------ PROVIDED DATA ------

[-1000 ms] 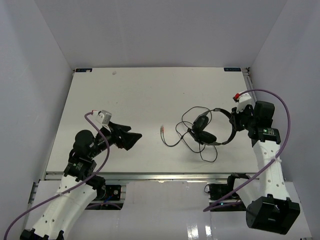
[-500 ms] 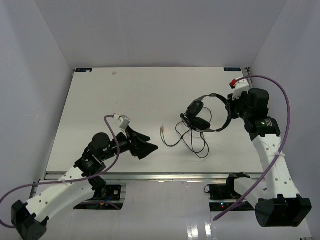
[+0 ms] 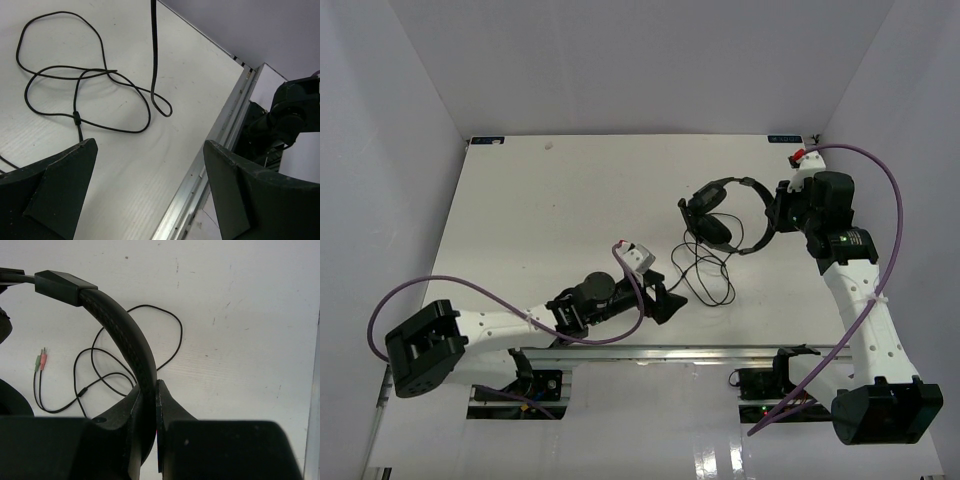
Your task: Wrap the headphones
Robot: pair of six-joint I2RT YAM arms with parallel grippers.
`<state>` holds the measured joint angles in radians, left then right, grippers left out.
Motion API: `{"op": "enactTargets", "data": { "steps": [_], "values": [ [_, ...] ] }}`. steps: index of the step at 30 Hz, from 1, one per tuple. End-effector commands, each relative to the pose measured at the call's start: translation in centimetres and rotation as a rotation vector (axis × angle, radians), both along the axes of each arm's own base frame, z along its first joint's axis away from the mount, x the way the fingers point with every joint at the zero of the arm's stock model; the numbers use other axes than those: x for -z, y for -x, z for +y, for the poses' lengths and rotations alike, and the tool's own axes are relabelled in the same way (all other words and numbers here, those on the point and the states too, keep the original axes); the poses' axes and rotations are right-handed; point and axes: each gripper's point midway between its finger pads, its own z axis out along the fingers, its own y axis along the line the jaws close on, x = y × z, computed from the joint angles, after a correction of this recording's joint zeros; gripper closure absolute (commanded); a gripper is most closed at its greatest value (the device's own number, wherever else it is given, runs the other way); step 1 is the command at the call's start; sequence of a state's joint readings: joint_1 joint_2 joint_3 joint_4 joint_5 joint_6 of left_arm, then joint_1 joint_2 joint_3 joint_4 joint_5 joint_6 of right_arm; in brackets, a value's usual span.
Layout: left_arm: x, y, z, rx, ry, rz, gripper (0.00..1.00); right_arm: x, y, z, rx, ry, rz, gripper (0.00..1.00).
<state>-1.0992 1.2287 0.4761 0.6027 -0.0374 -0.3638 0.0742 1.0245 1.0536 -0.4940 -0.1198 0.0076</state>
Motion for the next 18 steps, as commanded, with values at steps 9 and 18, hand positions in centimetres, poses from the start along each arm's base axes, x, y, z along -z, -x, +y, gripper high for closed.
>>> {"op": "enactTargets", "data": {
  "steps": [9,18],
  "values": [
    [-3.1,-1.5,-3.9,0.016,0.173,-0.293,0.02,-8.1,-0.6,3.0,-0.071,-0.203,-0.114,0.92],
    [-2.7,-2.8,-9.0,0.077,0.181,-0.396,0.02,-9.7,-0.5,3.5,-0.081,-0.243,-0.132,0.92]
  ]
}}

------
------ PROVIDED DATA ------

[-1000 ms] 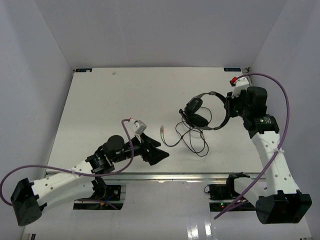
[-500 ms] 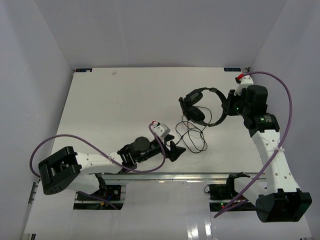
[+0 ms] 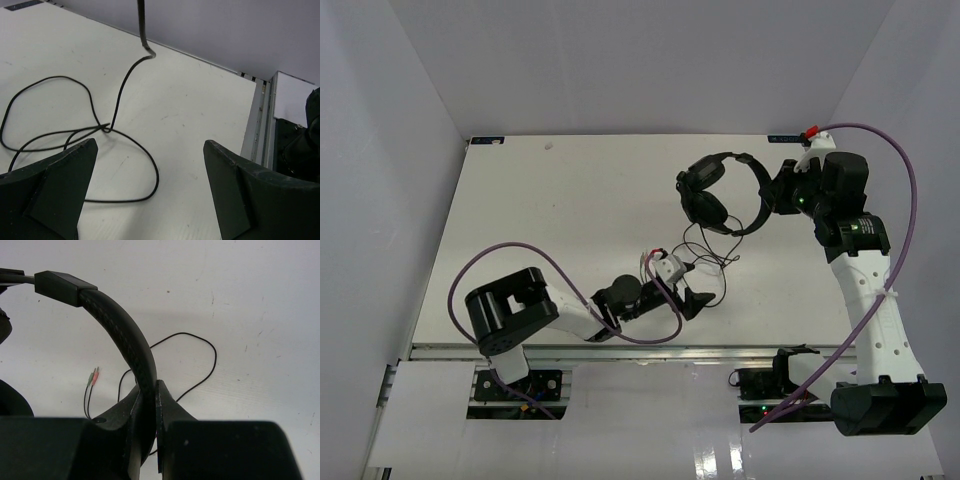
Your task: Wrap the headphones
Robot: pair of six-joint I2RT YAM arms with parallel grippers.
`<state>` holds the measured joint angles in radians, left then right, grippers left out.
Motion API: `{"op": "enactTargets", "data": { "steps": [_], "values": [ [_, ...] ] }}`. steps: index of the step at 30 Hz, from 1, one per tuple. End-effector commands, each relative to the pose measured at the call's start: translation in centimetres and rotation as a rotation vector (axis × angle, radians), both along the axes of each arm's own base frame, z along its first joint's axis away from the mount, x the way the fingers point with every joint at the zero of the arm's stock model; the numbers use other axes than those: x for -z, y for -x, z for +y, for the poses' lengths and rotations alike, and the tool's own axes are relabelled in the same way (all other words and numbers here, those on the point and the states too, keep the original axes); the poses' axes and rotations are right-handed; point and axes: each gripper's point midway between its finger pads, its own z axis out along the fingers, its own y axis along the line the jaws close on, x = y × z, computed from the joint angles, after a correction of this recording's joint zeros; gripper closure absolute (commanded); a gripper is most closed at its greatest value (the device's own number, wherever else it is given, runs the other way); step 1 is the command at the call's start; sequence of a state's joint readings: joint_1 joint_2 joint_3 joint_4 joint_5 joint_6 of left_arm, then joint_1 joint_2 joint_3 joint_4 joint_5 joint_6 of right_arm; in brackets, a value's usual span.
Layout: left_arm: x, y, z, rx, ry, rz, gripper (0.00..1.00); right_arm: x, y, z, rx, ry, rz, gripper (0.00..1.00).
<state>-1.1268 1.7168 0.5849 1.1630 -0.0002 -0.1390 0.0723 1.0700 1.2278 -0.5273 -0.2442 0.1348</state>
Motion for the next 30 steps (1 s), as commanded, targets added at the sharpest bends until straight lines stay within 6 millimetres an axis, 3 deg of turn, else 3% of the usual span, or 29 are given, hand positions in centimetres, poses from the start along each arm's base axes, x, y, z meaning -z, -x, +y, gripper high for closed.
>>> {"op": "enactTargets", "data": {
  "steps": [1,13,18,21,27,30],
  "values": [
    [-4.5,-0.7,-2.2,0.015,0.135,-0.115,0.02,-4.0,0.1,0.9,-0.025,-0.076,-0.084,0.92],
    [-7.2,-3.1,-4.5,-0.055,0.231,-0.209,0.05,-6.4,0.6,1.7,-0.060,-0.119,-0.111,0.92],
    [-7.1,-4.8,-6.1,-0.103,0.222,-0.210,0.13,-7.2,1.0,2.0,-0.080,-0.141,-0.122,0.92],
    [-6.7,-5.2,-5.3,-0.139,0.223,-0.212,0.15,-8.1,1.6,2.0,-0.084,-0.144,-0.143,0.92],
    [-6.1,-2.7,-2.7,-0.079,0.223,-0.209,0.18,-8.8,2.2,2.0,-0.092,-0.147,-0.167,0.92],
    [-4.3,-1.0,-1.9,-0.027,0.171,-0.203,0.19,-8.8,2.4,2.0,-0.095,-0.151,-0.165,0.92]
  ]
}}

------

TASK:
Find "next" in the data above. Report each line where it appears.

TASK RESULT:
Motion for the next 18 steps, as commanded, with values at steps 9 and 18, hand positions in centimetres, poses from the start along each arm's base axes, x, y, z along -z, -x, +y, gripper high for closed.
Motion for the next 30 steps (1 s), as commanded, targets added at the sharpest bends until straight lines stay within 6 millimetres an axis, 3 deg of turn, else 3% of the usual span, or 29 are given, hand positions in centimetres, poses from the start along each arm's base axes, x, y, z meaning -z, -x, +y, gripper high for closed.

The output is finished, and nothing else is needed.